Creamy Pie Delight (Print Version)

# Ingredients:

→ Filling

01 - 8 ounces whipped topping, thawed and ready
02 - 14 ounces of sweetened condensed milk
03 - 1 cup of sweet coconut, shredded
04 - 20 ounces of crushed pineapples (canned and drained)
05 - 2 tablespoons lemon juice, freshly squeezed
06 - 1 cup chopped pecans (save a little for decoration)

→ Crust and garnish

07 - A couple of pre-made graham cracker pie crusts
08 - Use reserved chopped pecans for decoration
09 - Maraschino cherries to decorate

# Instructions:

01 - Grab a large bowl and mix together the condensed milk, pineapple (after draining), and lemon juice.
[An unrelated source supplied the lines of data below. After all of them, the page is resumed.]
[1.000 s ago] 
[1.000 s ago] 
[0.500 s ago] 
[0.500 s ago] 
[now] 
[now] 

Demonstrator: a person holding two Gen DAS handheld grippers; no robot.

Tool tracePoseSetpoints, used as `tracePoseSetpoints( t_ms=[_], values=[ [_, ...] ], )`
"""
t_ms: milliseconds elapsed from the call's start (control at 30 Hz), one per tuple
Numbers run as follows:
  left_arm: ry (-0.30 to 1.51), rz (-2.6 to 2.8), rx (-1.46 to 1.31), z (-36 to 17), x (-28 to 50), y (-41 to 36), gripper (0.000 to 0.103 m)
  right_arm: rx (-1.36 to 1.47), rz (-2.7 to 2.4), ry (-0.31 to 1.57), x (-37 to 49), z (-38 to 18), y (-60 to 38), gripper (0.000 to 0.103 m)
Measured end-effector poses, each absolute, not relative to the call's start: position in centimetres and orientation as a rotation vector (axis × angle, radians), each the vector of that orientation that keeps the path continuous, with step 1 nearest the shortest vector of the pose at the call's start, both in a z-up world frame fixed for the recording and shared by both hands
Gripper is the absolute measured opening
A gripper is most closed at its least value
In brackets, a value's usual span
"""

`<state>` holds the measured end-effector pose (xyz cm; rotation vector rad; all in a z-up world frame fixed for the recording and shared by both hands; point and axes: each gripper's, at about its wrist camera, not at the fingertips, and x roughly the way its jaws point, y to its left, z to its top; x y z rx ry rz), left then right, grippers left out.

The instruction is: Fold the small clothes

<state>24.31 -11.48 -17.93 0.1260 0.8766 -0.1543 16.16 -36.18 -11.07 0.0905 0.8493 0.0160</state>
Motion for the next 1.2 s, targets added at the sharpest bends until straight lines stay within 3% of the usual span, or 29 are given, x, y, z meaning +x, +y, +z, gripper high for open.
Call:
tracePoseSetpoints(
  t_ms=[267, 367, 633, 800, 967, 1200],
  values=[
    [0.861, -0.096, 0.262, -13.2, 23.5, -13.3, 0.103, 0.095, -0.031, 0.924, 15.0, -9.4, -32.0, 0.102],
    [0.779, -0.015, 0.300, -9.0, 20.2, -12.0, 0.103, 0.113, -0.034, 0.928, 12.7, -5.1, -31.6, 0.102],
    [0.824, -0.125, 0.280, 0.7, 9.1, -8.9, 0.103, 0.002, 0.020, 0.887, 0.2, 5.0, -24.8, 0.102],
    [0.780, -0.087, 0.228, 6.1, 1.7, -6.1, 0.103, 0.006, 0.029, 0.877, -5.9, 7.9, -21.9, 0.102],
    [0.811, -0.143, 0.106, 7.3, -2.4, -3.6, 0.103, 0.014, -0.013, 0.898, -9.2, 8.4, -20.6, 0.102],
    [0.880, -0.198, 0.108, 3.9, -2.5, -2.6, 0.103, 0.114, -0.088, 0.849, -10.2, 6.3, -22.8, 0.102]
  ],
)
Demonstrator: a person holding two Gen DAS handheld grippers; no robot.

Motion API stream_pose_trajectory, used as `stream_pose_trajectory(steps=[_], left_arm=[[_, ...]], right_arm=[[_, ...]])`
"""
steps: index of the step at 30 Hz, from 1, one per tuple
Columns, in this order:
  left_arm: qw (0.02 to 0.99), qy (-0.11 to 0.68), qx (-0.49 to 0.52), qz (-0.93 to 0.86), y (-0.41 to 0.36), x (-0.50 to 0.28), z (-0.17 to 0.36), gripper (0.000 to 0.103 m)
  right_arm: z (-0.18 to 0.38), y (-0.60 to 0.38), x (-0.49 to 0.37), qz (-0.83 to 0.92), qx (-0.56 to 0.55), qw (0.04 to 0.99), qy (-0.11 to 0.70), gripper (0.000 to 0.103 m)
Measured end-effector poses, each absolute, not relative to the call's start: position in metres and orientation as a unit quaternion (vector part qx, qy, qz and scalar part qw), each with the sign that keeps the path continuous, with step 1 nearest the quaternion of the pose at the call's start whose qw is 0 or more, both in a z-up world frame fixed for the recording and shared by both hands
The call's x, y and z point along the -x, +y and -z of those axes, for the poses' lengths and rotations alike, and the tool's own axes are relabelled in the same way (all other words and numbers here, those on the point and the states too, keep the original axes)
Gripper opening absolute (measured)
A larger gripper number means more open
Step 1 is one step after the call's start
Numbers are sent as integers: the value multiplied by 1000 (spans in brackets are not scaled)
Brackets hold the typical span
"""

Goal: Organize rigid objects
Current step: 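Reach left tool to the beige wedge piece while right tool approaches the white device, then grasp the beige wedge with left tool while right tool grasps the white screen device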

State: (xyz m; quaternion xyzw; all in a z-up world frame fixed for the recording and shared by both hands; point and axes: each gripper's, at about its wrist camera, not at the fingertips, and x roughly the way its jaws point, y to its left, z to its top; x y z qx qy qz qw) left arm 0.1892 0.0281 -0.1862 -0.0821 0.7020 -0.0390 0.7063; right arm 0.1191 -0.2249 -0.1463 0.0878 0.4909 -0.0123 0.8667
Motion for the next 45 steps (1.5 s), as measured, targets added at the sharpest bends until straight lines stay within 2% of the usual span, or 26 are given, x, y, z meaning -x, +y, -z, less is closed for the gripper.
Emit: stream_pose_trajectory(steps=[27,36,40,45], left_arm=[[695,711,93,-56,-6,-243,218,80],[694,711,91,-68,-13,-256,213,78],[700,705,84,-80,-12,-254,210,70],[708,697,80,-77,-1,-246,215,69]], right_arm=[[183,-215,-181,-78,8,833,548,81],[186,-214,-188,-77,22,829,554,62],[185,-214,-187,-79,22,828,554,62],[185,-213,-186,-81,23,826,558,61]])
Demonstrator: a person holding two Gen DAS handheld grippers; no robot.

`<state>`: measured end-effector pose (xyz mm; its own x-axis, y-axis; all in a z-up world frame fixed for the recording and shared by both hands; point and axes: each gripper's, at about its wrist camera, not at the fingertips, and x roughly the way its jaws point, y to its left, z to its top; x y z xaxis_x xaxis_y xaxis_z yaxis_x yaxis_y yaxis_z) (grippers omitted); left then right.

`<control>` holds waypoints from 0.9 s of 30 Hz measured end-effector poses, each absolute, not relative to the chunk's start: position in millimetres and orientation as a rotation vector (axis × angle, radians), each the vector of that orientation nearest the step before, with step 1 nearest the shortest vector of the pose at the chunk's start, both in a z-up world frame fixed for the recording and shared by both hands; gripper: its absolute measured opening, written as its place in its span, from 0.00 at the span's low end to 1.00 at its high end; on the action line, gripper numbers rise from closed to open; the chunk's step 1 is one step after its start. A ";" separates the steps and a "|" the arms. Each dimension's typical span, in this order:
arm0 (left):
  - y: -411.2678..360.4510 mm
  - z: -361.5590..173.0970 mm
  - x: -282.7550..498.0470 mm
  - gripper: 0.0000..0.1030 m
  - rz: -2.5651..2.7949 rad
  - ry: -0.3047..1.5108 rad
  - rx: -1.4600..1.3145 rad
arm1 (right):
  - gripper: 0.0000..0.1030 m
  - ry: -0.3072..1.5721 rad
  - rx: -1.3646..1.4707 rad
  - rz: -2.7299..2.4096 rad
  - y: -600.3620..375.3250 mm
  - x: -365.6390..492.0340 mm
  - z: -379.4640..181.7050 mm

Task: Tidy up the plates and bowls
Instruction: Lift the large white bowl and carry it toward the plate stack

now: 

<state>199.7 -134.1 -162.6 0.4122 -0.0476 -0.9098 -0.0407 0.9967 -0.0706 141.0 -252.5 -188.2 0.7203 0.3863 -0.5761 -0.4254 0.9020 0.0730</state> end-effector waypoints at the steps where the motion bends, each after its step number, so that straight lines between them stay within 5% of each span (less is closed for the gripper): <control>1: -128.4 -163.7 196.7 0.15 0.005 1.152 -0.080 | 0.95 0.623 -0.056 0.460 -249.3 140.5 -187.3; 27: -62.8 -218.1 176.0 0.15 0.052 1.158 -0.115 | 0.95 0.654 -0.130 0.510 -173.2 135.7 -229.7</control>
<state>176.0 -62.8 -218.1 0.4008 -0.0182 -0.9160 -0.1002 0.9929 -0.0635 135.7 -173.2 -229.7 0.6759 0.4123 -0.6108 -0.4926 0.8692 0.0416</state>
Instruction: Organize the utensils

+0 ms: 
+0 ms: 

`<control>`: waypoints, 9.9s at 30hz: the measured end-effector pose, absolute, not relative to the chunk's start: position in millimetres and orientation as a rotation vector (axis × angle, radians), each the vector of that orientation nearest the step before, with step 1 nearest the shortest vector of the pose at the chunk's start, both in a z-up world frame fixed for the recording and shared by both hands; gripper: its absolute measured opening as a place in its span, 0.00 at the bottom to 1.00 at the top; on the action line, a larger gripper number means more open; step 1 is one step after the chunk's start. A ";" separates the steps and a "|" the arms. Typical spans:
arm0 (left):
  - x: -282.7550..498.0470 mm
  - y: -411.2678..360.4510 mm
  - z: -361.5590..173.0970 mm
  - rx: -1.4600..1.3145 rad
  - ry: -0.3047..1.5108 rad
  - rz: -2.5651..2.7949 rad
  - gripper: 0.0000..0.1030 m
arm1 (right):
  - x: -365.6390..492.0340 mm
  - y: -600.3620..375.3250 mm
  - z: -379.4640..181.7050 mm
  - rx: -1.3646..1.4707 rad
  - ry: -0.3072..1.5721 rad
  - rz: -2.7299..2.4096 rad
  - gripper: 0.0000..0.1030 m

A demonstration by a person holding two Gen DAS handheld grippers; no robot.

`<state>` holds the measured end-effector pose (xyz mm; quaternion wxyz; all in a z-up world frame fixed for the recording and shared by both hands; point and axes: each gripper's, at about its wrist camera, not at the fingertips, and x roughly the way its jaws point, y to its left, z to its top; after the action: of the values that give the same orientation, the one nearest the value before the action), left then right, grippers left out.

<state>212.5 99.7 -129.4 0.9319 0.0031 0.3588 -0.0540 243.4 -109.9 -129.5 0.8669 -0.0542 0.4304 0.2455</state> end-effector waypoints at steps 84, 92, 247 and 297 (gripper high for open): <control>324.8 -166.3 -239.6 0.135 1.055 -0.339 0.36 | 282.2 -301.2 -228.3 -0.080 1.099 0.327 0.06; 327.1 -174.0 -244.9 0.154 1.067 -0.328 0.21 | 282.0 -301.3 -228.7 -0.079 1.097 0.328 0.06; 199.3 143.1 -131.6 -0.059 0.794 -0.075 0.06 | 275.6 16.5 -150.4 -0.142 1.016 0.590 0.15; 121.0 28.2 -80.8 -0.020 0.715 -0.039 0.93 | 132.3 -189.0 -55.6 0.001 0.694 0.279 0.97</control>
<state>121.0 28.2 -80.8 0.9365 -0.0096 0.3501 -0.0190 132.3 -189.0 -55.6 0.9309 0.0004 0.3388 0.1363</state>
Stir in the coconut and pecans. Carefully fold in the whipped topping until it all blends smoothly.
02 - Scoop the mixture into each graham cracker crust and spread it out evenly.
03 - Sprinkle the saved pecans on top and add some cherries for a nice touch.
04 - Freeze the pies for at least 4 hours or until firm. Keep them refrigerated until you're ready to slice and enjoy.

# Notes:

01 - To enhance their flavor, lightly toast the coconut and pecans before using as a topping.